Your answer should be the exact lines of the data below from the one containing "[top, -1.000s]" through the one containing "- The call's"; please include nothing else.

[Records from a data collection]
=== Section Start ===

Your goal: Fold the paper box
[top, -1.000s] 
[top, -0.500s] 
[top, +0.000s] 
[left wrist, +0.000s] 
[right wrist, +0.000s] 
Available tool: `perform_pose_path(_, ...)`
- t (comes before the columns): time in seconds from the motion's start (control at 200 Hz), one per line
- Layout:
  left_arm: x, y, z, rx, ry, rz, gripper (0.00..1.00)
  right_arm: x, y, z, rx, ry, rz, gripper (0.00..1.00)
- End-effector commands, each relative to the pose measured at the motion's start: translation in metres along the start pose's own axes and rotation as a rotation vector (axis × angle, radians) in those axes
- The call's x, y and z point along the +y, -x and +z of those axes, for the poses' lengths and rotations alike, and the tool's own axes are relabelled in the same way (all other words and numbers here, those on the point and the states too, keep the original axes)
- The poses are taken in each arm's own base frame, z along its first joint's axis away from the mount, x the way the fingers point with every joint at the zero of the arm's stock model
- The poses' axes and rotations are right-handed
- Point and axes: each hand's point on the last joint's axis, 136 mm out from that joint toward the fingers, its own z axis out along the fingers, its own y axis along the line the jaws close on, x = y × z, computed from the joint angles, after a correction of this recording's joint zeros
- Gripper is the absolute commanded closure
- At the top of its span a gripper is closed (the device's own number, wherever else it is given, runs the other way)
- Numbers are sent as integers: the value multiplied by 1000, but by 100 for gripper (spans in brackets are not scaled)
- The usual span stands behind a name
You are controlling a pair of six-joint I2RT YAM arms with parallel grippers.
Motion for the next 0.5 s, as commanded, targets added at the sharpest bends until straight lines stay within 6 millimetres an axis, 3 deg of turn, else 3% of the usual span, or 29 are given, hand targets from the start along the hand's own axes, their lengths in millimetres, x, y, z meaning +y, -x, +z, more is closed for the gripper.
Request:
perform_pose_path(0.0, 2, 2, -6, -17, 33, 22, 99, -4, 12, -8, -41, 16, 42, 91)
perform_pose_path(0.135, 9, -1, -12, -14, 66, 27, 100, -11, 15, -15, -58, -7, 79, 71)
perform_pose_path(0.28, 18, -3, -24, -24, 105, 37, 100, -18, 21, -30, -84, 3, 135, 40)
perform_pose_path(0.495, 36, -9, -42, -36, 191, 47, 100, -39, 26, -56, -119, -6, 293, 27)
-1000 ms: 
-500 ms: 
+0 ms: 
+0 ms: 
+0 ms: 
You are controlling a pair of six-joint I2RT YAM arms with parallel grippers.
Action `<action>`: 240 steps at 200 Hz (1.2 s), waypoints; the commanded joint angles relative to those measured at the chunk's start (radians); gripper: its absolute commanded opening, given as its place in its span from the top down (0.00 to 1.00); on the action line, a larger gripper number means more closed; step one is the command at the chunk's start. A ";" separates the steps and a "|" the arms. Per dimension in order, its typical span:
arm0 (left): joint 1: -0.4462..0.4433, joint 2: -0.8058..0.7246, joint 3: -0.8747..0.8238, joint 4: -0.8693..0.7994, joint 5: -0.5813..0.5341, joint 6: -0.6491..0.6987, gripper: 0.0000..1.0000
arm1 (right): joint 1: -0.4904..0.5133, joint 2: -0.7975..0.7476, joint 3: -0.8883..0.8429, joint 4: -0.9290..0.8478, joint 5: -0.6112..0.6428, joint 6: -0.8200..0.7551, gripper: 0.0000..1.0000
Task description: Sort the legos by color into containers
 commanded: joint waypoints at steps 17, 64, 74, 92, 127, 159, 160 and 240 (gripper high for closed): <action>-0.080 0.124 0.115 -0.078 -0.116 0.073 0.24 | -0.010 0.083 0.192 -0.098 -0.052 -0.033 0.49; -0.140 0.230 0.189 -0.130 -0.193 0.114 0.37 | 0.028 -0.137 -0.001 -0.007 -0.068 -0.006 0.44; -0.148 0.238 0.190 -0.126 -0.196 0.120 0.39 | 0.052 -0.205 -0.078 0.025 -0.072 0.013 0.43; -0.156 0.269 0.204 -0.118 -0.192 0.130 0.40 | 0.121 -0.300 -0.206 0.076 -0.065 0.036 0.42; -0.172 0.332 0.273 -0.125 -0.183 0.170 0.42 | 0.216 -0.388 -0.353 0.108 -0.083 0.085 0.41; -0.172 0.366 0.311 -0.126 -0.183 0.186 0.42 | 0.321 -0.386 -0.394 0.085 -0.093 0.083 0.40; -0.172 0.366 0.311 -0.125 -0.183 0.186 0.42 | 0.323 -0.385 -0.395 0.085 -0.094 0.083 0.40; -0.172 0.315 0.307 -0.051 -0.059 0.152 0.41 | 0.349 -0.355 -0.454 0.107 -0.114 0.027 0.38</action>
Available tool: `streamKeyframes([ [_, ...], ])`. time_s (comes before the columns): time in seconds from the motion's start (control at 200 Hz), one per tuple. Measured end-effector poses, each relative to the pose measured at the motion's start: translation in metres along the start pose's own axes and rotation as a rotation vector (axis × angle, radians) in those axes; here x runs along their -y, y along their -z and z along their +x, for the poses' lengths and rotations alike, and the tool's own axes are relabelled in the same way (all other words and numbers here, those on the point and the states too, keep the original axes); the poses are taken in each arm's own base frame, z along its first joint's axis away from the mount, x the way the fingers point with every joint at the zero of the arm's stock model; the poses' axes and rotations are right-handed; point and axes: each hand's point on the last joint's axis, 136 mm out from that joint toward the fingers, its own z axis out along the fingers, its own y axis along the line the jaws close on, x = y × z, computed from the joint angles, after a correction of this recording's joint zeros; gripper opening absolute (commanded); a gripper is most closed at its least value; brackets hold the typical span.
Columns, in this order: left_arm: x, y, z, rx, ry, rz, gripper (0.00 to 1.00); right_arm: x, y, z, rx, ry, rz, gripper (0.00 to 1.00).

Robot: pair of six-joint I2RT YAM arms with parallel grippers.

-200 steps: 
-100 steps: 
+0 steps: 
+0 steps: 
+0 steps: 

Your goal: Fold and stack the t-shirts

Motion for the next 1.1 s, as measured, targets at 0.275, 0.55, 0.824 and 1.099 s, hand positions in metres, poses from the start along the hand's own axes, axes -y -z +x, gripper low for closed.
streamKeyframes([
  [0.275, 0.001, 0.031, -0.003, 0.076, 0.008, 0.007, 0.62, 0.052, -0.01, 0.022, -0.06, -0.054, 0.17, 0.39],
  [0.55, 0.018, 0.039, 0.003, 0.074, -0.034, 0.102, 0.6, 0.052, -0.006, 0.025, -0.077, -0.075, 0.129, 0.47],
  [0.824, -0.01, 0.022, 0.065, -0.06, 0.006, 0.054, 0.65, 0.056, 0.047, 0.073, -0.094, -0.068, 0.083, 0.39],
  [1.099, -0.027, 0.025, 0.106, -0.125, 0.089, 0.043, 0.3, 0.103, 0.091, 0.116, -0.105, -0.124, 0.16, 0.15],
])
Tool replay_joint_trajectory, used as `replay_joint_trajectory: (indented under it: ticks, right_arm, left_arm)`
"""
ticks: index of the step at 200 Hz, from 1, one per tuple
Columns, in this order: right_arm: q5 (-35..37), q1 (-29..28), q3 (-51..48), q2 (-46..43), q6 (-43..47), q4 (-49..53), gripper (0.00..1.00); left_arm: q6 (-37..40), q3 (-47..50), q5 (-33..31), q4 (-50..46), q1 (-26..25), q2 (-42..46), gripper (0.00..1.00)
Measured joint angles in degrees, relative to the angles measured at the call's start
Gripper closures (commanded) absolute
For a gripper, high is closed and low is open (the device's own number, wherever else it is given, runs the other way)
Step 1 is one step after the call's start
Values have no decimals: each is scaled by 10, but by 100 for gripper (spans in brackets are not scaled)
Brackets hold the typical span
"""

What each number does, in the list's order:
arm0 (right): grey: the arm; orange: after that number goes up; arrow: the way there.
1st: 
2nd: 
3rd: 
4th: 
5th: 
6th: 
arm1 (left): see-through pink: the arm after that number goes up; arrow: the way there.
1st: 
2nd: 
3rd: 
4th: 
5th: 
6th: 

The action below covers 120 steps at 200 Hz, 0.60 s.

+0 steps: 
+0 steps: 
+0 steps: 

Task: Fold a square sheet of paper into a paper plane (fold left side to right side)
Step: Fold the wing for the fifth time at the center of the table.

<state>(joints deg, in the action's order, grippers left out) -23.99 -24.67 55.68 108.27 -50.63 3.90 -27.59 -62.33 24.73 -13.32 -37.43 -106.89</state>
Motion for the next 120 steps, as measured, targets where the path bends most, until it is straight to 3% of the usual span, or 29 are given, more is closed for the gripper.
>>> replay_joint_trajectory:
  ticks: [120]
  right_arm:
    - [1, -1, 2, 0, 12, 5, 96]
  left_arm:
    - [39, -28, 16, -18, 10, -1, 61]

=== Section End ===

Expected output:
[top, -1.000s] 
[top, -0.500s] 
[top, +0.000s] 
[left wrist, +0.000s] 
[right wrist, +0.000s] 
Available tool: `perform_pose_path(_, ...)`
- t (comes before the columns): time in seconds from the motion's start (control at 200 Hz), one per line
- Layout:
  left_arm: x, y, z, rx, ry, rz, gripper (0.00..1.00)
  right_arm: x, y, z, rx, ry, rz, gripper (0.00..1.00)
- End-effector commands, each relative to the pose measured at the motion's start: translation in metres along the start pose's own axes and rotation as a rotation vector (axis × angle, radians) in those axes
- The call's x, y and z point along the +y, -x and +z of those axes, for the poses' lengths and rotations alike, and the tool's own axes are relabelled in the same way (all other words and numbers here, those on the point and the states too, keep the original axes)

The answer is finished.